The Chittenden-7-1 Representative District is a two-member state Representative district in the U.S. state of Vermont. It is one of the 108 one or two member districts into which the state was divided by the redistricting and reapportionment plan developed by the Vermont General Assembly following the 2000 U.S. census. The plan applies to legislatures elected in 2002, 2004, 2006, 2008, and 2010. A new plan will be developed in 2012 following the 2010 U.S. census.

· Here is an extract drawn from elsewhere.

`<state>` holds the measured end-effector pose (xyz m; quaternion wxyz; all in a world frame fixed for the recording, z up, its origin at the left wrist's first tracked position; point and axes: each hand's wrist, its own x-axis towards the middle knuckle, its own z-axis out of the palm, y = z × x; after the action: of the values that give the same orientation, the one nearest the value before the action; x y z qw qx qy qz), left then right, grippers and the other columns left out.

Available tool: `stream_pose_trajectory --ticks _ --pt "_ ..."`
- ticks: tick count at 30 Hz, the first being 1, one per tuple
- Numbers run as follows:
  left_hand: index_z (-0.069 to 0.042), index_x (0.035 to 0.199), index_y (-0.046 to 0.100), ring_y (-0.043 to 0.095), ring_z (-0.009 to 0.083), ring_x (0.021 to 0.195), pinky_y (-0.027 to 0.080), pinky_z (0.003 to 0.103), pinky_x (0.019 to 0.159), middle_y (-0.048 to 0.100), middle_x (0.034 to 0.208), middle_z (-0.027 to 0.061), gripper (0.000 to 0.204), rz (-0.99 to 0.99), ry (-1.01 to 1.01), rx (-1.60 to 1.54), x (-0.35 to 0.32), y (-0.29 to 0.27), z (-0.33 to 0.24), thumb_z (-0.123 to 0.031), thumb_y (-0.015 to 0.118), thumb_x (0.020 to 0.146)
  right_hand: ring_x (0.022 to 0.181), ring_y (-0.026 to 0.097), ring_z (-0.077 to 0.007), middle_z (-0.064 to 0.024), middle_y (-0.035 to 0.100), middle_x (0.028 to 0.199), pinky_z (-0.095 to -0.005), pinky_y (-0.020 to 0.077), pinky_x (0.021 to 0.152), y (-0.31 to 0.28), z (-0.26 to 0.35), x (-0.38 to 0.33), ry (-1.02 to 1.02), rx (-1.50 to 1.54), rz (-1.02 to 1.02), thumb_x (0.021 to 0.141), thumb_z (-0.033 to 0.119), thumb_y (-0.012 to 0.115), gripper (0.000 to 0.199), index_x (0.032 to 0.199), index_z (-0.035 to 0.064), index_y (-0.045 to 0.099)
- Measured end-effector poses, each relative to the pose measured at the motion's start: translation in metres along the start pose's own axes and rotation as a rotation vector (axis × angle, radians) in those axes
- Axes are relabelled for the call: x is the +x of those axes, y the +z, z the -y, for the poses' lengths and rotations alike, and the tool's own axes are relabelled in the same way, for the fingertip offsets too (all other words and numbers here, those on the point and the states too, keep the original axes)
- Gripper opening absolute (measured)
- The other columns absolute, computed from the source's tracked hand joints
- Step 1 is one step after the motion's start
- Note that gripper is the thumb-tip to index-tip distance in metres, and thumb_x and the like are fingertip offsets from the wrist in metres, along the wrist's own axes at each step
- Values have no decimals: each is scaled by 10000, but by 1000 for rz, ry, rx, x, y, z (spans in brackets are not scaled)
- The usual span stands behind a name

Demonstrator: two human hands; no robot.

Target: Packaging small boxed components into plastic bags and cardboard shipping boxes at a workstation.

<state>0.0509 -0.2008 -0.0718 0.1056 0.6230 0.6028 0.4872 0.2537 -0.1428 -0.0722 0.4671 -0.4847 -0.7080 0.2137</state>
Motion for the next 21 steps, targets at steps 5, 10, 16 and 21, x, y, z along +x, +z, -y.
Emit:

The Chittenden-7-1 District includes part of the Chittenden County town of Colchester defined as follows:

That portion of the town of Colchester north of Malletts Creek and west of Interstate 89 to the Milton town line, plus that portion of the town of Colchester east of Interstate 89.
— Vermont Statutes, Title 17, Chapter 34, Section 1893a

The rest of Colchester is in Chittenden-7-2.

As of the 2000 census, the state as a whole had a population of 608,827. As there are a total of 150 representatives, there were 4,059 residents per representative (or 8,118 residents per two representatives). The two member Chittenden-7-1 District had a population of 8,903 in that same census, 9.67% above the state average.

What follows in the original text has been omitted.